Un noyau central pour les choix de survie
Au cœur de cette histoire se trouve la substance grise périaqueductale dorsale, ou dPAG, une petite structure du mésencéphale connue depuis longtemps pour son rôle crucial dans les comportements défensifs. Elle reçoit des informations de nombreuses régions cérébrales supérieures et transforme ces signaux en mouvements concrets. Les chercheurs se sont concentrés sur deux sources d’entrée majeures : le cortex d’association temporal (TeA), qui aide à relier les événements sensoriels au contexte, et le colliculus supérieur (SC), une structure qui détecte rapidement les menaces visuelles arrivantes. Les deux régions projettent vers la dPAG, mais il était jusqu’ici peu clair comment leur activité se convertissait en commandes motrices détaillées, comme la vitesse de course.

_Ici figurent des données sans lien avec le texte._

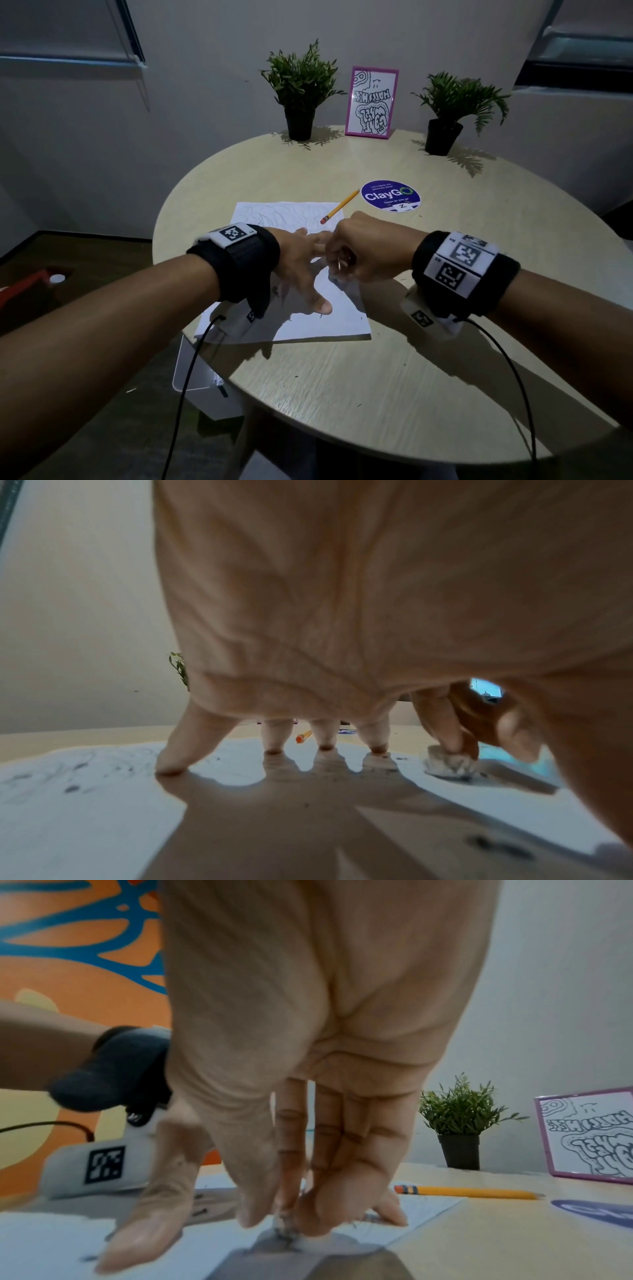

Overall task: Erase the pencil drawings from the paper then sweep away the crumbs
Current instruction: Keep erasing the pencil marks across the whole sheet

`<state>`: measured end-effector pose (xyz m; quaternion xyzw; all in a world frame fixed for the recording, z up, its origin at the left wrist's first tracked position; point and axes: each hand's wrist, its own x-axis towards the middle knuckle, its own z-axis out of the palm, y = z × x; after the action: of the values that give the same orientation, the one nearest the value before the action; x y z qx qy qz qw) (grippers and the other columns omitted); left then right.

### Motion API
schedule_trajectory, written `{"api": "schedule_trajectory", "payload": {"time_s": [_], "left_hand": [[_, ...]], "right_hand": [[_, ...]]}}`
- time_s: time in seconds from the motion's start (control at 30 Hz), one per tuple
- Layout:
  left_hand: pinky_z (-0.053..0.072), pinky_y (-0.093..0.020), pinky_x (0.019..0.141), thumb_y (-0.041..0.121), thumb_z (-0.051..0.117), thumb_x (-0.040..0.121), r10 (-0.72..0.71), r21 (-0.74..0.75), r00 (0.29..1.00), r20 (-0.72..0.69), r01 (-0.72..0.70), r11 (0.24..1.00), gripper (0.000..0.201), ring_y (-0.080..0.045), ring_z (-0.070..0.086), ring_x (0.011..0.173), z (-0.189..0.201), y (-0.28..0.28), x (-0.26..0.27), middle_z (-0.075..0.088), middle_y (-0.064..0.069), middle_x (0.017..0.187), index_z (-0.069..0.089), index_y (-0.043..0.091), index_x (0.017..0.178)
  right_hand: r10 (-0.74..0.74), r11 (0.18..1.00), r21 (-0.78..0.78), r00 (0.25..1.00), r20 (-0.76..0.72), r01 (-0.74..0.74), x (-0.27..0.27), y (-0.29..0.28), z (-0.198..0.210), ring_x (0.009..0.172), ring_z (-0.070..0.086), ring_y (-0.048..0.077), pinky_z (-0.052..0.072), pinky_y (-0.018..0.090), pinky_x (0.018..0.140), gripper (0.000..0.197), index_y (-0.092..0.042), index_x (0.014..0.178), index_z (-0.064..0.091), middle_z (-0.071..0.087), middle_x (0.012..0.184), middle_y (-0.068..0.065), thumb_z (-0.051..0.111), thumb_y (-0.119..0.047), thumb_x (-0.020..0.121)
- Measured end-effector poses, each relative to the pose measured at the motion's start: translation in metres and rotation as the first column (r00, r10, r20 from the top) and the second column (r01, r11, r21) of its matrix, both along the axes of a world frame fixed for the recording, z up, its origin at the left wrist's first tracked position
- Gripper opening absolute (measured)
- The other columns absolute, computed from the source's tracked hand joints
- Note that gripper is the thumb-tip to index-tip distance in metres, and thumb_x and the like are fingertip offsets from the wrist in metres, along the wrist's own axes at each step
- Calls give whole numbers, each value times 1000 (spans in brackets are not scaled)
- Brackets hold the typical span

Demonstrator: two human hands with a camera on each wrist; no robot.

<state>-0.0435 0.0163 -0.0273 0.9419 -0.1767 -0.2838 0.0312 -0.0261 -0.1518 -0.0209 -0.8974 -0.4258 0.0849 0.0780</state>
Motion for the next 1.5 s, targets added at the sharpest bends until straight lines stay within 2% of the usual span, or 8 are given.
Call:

Des neurones qui prédisent à quelle vitesse vous courrez
En enregistrant finement l’activité de neurones individuels chez des souris éveillées, la tête fixée, courant sur une plateforme tournante, l’équipe a d’abord identifié des cellules dans le TeA dont les taux de décharge augmentaient et diminuaient en fonction de la vitesse de course de l’animal. Ces neurones « liés à la course » ne répondaient pas directement à des flashs visuels, des sons ou des souffles d’air ; au contraire, leur activité montait une à trois secondes avant le début de la course et restait corrélée à la vitesse pendant la course. Lorsque les scientifiques ont tracé le taux de décharge en fonction de la vitesse, ils ont observé que la relation suivait une courbe de saturation : à mesure que la décharge augmentait, la vitesse augmentait rapidement au départ puis se stabilisait vers un maximum, reflétant la limite biologique selon laquelle les animaux ne peuvent pas accélérer indéfiniment.

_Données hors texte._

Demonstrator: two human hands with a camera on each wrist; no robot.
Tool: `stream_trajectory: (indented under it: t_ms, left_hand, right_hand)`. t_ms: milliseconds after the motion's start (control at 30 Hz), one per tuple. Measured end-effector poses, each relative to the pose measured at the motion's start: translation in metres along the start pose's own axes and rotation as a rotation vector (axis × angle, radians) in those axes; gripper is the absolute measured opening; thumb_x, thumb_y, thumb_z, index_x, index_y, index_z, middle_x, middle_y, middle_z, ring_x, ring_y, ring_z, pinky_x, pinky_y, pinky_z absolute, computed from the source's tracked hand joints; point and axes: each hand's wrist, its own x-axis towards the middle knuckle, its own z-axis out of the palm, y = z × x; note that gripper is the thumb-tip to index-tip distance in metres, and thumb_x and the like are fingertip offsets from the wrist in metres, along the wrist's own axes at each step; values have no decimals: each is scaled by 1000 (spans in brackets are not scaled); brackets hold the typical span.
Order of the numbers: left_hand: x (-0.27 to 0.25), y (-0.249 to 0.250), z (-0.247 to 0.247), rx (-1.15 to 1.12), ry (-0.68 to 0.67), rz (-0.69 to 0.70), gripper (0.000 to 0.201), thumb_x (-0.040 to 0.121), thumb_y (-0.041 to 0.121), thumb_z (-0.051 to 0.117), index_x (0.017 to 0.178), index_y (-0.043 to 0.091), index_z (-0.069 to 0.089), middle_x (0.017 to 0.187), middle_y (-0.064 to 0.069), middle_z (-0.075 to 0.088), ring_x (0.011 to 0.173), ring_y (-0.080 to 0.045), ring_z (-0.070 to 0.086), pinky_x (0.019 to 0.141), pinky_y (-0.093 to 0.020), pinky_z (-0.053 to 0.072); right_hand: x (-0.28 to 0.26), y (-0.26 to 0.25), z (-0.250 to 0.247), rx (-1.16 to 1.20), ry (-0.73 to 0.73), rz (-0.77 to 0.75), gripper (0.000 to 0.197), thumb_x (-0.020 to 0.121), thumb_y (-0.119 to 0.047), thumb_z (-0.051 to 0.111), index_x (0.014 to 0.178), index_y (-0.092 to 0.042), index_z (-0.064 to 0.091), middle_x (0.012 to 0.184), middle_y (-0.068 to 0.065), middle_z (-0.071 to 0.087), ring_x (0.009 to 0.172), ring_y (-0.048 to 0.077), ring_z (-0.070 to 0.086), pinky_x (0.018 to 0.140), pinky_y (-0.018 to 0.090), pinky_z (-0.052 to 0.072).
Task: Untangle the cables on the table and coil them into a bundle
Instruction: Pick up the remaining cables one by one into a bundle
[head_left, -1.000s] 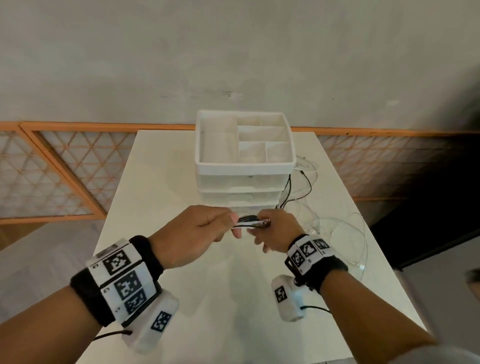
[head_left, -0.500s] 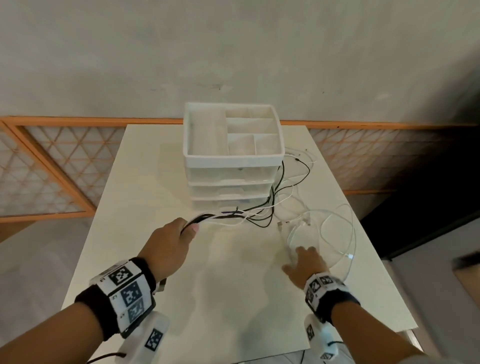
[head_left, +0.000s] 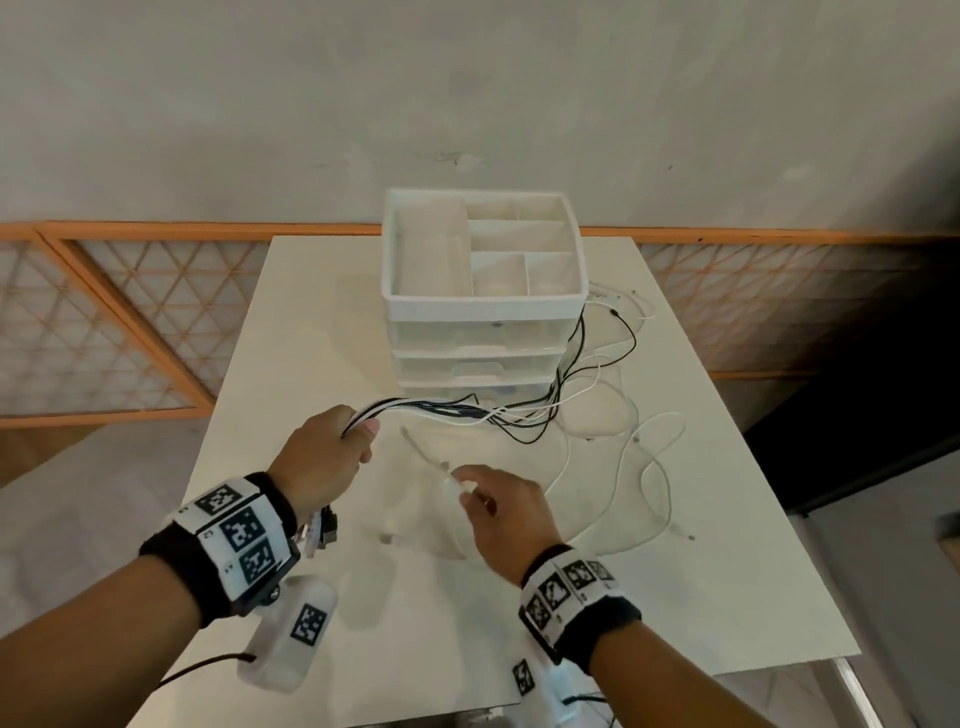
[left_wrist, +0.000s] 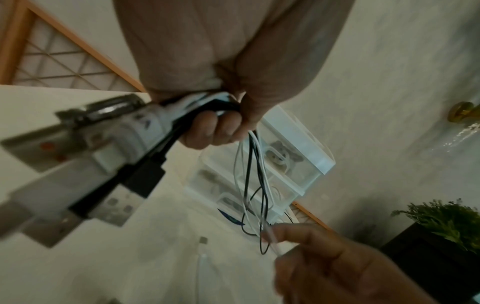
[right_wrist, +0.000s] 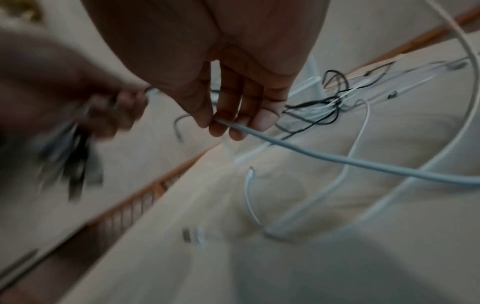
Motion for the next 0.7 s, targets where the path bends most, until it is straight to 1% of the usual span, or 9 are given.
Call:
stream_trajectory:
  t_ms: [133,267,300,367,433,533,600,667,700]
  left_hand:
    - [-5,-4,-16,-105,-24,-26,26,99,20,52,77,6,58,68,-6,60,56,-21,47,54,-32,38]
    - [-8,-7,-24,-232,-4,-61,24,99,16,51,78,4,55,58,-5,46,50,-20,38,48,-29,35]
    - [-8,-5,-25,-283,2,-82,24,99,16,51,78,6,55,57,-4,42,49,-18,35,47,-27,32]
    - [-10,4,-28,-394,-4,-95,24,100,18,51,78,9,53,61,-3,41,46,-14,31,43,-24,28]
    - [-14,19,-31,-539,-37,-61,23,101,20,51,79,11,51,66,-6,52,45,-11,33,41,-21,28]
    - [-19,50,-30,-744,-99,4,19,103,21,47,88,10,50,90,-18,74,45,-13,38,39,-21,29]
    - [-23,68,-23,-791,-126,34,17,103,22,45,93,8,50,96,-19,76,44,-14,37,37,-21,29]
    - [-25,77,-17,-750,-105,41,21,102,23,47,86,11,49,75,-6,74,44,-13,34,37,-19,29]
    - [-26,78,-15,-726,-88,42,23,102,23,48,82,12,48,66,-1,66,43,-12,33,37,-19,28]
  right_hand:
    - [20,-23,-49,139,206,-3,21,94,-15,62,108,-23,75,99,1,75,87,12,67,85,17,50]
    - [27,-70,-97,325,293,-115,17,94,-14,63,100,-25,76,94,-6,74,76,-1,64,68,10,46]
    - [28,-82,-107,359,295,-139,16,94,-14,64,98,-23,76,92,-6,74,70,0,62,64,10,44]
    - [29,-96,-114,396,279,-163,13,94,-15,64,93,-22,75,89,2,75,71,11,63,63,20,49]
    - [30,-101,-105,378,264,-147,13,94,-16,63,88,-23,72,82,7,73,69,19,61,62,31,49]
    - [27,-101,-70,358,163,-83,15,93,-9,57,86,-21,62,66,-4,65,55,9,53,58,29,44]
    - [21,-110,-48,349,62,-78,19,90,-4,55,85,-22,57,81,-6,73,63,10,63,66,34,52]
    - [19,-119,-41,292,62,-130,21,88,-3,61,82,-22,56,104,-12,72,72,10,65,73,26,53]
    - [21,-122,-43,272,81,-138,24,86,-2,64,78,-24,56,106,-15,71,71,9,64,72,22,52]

Un code de vitesse partagé dans une couche cérébrale plus profonde
Le même type d’expérience dans la dPAG a révélé un schéma parallèle. Les neurones y augmentaient aussi leur activité avant et pendant la course, et leur relation activité-vitesse suivait la même courbe mathématique que dans le TeA. Cependant, les neurones de la dPAG étaient plus « efficaces » : pour un même changement d’activité, ils induisaient des variations de vitesse plus importantes, et leur influence se manifestait plus près temporellement du début du mouvement. En stimulant des ensembles spécifiques de neurones TeA et dPAG avec de la lumière à différentes fréquences, les chercheurs ont pu modifier la vitesse de course de manière causale selon cette même courbe. Cela montre que la relation n’est pas seulement une corrélation mais une véritable règle de codage de la vitesse partagée à différents niveaux de la hiérarchie motrice.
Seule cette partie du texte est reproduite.